将一个大的 fasta 文件拆分成多个文件的 biopython 脚本

A biopython script to split a large fasta file into multiple ones

我正在处理一个大型 fasta 文件,我想根据基因 ID 拆分成多个文件。我正在尝试使用 biopython 教程中的上述脚本:

def batch_iterator(iterator, batch_size):
    """Returns lists of length batch_size.

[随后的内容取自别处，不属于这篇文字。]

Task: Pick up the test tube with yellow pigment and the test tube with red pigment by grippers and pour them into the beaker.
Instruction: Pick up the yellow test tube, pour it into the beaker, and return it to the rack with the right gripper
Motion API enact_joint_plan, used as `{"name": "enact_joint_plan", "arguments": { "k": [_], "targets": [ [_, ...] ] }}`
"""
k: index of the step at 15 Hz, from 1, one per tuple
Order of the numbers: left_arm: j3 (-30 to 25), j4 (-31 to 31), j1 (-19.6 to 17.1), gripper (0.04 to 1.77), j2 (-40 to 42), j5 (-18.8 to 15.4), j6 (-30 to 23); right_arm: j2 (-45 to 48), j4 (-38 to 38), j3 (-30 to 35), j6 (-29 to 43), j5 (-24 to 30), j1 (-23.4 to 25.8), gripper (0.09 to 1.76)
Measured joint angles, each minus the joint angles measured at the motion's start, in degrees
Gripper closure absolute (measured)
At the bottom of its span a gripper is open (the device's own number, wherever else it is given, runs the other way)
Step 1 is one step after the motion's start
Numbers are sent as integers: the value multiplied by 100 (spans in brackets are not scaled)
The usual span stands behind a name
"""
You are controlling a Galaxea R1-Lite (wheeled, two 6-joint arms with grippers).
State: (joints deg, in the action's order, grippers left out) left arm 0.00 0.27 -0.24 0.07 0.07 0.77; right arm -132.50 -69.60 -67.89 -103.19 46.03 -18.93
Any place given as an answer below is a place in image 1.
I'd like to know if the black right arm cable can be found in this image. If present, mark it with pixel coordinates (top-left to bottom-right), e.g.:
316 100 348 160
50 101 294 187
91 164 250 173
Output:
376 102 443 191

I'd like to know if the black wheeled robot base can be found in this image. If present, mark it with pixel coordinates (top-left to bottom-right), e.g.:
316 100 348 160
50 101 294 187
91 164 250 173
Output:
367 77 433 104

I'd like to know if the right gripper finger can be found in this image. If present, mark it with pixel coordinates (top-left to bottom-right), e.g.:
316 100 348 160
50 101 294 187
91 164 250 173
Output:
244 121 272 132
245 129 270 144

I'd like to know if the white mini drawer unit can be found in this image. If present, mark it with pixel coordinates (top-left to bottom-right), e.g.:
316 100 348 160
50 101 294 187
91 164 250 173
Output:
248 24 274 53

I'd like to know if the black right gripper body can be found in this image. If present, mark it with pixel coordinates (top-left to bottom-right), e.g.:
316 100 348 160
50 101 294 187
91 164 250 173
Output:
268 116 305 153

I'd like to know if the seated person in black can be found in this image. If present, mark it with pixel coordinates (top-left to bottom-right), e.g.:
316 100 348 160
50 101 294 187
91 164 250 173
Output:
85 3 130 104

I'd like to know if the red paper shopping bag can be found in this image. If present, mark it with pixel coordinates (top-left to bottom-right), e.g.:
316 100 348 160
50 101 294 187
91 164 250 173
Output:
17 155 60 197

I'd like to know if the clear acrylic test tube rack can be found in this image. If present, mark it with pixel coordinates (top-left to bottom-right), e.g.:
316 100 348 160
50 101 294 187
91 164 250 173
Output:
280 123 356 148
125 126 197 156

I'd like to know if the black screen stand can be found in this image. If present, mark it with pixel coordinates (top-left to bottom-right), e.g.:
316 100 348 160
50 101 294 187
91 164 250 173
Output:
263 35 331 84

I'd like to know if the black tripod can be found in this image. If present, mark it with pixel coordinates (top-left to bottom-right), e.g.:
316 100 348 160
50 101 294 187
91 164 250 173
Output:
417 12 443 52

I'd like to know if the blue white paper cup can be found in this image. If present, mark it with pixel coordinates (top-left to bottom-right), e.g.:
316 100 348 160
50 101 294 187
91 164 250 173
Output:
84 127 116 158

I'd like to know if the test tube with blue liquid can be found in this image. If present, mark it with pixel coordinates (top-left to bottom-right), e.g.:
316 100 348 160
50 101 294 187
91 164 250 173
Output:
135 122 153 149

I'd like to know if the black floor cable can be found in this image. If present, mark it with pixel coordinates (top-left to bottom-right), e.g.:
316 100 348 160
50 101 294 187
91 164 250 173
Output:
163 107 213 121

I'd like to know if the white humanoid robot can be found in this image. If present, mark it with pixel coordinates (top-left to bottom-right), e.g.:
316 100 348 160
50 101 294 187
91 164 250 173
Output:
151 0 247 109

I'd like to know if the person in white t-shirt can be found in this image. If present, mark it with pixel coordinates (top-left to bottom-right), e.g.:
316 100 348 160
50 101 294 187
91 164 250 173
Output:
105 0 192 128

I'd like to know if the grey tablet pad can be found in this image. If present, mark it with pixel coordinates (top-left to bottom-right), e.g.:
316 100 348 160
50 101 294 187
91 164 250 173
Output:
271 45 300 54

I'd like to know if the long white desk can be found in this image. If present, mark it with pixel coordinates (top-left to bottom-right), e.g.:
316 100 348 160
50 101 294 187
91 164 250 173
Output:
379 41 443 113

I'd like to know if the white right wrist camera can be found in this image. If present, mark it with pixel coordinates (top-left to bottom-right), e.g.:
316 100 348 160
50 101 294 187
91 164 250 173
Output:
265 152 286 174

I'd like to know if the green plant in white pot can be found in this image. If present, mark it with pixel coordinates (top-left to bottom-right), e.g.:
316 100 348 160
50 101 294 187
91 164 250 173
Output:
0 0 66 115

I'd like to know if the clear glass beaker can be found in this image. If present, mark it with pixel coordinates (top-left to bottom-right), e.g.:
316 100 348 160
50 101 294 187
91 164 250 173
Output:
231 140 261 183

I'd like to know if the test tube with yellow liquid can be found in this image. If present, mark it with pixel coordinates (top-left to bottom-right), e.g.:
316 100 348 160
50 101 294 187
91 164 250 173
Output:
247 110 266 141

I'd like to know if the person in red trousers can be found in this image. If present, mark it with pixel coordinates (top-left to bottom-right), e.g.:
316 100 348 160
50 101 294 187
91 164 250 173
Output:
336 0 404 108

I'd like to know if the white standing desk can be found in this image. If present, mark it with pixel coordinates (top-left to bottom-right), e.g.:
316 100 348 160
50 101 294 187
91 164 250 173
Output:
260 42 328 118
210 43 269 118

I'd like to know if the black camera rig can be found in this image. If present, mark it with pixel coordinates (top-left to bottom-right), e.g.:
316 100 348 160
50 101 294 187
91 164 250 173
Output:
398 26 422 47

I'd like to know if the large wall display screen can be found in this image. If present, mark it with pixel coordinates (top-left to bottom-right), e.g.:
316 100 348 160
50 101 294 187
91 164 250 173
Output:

    This can be used on any iterator, for example to batch up
    SeqRecord objects from Bio.SeqIO.parse(...), or to batch
    Alignment objects from Bio.AlignIO.parse(...), or simply
    lines from a file handle.

    This is a generator function, and it returns lists of the
    entries from the supplied iterator.  Each list will have
    batch_size entries, although the final list may be shorter.
    """
    entry = True  # Make sure we loop once
    while entry:
        batch = []
        while len(batch) < batch_size:
            try:
                entry = iterator.next()
            except StopIteration:
                entry = None
            if entry is None:
                # End of file
                break
            batch.append(entry)
        if batch:
            yield batch 

record_iter=SeqIO.parse(open('/path/sorted_sequences.fa'), 'fasta')
for i, batch in enumerate (batch_iterator(record_iter, 93)):
    filename='gene_%i.fasta' % (i + 1)
    with open('/path/files/' + filename, 'w') as ouput_handle:
        count=SeqIO.write(batch, ouput_handle, 'fasta')
    print ('Wrote %i records to %s' % (count, filename))

它确实将文件拆分为 93 个序列,但每组 93 个文件给出 2 个文件。我看不到错误,但我猜是有一个。 还有另一种方法可以以不同的方式拆分大型 fasta 文件吗? 谢谢

阅读示例中的代码后,迭代器似乎并没有按照 gene id 分隔文件,而只是将序列分成 batch_size 组,因此在您的情况下,每个文件有 93 个序列。

以防以后有人对这个脚本感兴趣。该脚本按原样完美运行。问题是我试图分割的文件的序列比它应该的多。所以我删除了坏文件,并生成了一个与上面的脚本很好地分割的新文件。